Recorded data:
◇ ◇ ◇ ◇ ◇ ◇ ◇

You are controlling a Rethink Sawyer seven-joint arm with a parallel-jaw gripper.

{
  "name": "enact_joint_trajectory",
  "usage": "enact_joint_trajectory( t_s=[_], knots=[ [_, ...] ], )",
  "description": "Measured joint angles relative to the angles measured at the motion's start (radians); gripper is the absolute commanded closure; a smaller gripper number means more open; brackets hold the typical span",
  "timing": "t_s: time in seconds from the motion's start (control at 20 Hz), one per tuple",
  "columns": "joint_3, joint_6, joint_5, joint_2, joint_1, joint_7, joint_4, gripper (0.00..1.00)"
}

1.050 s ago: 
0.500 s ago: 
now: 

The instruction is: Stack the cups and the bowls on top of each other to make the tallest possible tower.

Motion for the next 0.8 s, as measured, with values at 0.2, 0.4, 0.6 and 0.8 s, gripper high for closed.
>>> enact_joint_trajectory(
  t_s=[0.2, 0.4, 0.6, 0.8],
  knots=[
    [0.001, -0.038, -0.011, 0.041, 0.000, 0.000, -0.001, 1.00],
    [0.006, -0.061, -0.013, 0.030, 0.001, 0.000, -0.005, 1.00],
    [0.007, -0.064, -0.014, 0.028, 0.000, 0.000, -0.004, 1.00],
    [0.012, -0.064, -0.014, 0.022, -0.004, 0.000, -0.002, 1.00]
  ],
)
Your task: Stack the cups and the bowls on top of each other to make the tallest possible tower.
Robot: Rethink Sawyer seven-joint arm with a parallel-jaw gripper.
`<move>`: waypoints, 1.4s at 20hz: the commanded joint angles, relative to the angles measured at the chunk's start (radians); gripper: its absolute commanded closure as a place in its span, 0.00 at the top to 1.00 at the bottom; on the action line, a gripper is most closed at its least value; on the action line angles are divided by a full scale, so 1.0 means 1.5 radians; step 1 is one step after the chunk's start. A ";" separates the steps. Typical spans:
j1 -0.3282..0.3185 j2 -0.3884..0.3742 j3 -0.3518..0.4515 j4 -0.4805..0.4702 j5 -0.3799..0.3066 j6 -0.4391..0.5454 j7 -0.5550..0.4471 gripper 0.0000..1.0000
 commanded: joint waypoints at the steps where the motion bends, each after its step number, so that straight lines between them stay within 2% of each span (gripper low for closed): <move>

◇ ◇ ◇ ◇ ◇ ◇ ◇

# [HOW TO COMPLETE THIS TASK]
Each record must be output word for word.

# [ANSWER]
You are controlling a Rethink Sawyer seven-joint arm with a parallel-jaw gripper.

{
  "name": "enact_joint_trajectory",
  "usage": "enact_joint_trajectory( t_s=[_], knots=[ [_, ...] ], )",
  "description": "Measured joint angles relative to the angles measured at the motion's start (radians); gripper is the absolute commanded closure; a smaller gripper number means more open; brackets hold the typical span",
  "timing": "t_s: time in seconds from the motion's start (control at 20 Hz), one per tuple",
  "columns": "joint_3, joint_6, joint_5, joint_2, joint_1, joint_7, joint_4, gripper (0.00..1.00)"
}

1.050 s ago: 
0.500 s ago: 
now: 

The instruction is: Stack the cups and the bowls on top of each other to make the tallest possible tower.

Motion for the next 0.8 s, as measured, with values at 0.2, 0.4, 0.6 and 0.8 s, gripper high for closed.
>>> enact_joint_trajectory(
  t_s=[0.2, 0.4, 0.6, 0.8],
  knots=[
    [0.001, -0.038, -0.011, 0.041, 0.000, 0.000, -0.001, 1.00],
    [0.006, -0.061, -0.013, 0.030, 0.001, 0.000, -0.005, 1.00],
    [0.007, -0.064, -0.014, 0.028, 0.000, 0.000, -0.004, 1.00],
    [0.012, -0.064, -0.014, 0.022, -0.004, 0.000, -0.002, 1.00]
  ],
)
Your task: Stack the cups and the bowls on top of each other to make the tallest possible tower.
Robot: Rethink Sawyer seven-joint arm with a parallel-jaw gripper.
`<move>`: waypoints, 1.4s at 20hz: the commanded joint angles, relative to the angles measured at the chunk's start (radians); gripper: its absolute commanded closure as a place in its span, 0.00 at the top to 1.00 at the bottom; on the action line, a gripper is most closed at its least value; on the action line angles are divided by a full scale, so 1.0 means 1.5 radians; step 1 is one step after the chunk's start. A ";" separates the steps. Typical spans:
j1 -0.3282..0.3185 j2 -0.3884..0.3742 j3 -0.3518..0.4515 j4 -0.4805..0.4702 j5 -0.3799..0.3066 j6 -0.4391..0.5454 j7 -0.5550..0.4471 gripper 0.0000..1.0000
 commanded: joint waypoints at the steps where the motion bends, each after its step number, so that straight lines between them stay within 2% of each span (gripper low for closed): <move>

That covers the exercise completely.